Gravity Ghost is in the middle of an art overhaul, replacing all placeholder art with finalized work. Robinson shows me a picture of all the different star systems and it's gorgeous, cartoonish yet polished, with clean lines and fantastical images. Robinson and Ivy Games were going to launch Gravity Ghost this year, around October, but she wants to flesh out the narrative, so it's been pushed back to 2014.
With 20 minutes left on my meter, Swink starts up Scale, another game that I could easily sink an entire afternoon into playing. The last time I played Scale, it was at GDC 2012, when the game was still in super-early alpha mode. Now, the graphics have been suped up, adding depth and shadow to the bright world, and it begins in a new environment. It's almost like a testing facility, a series of hallways where I learn how to pick up objects, and once I get the scale gun, how to shrink and grow items.
The scale gun itself has changed, and it will change even more, Swink says.

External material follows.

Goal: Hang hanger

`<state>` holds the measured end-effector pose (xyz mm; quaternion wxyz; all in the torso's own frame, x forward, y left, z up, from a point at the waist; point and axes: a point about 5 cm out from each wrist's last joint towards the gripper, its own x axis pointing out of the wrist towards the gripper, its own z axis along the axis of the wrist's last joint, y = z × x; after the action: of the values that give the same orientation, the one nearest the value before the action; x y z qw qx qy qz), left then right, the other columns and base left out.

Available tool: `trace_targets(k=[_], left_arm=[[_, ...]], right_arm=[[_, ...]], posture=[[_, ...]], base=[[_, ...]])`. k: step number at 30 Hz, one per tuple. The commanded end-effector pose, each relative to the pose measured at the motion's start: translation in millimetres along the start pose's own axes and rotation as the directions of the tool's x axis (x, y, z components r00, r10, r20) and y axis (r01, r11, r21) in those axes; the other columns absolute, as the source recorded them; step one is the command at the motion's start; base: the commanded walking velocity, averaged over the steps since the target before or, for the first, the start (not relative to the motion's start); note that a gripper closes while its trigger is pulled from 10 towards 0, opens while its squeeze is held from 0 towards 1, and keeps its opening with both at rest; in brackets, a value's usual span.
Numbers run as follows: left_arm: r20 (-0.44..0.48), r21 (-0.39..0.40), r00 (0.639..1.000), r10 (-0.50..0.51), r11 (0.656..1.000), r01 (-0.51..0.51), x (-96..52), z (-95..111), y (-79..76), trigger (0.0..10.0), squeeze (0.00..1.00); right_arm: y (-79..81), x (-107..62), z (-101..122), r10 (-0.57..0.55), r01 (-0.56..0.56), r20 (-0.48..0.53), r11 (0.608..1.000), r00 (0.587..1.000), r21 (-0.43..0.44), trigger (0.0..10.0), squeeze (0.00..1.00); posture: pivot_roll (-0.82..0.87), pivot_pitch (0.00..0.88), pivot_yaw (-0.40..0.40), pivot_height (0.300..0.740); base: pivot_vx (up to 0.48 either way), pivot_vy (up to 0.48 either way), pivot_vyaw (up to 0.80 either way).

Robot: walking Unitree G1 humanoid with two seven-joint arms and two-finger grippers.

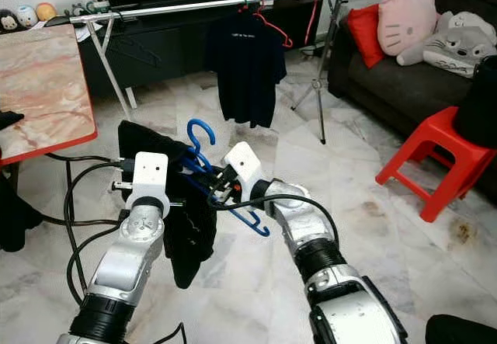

It's designed as a scientist's experiment in magnifying atoms, a hodge podge of wires and tubes with a wrapping of thin gold foil around the middle. When I pick it up, the gun lets me know if I can't change the size of something with a panel that turns red and reads, "NOPE."
I take the gun to a level hub, where a series of worlds in large, transparent containers lines a pathway, each with a red button in front of it. I enter the first world and the environment is closer to how I remember Scale – bright and cheery, dotted with daisies and trees in green grass. There's a particle to collect, and using my brilliant sizing skills, I get it – literally, the screen says, "Particle get!"
It's a happy feeling in a happy world, but Swink says the game gets weird. The gun eventually becomes too powerful and sprays sizing juice all over everything, all the time, forcing the player to strategize and think quickly. As its development has evolved, Scale has become less of a puzzle game and more of an exploration game, Swink says, but there are still riddles to work out. The titles of the worlds provide the best clues for solving their puzzles.
Both Gravity Ghost and Scale are games to sit down with and absorb, which makes them tricky at conventions. This doesn't stop Robinson and Swink, of course: They famously and legally crashed E3 this year, setting up shop in the public halls, networking and showing off their games. Both Gravity Ghost and Scale were part of the PAX Prime Indie Megabooth, and they were kindly granted spots in the back corner of the booth, where there was still traffic, but less hustle and bustle than at the front of the booth.
"We had lines the whole time," Robinson says. "It was awesome."
Also awesome: The gold and emerald engagement ring Robinson shows off on her left hand, how they're still giddy about calling each other "fiance," and the fact that Swink wore red pants. Yes, those red pants.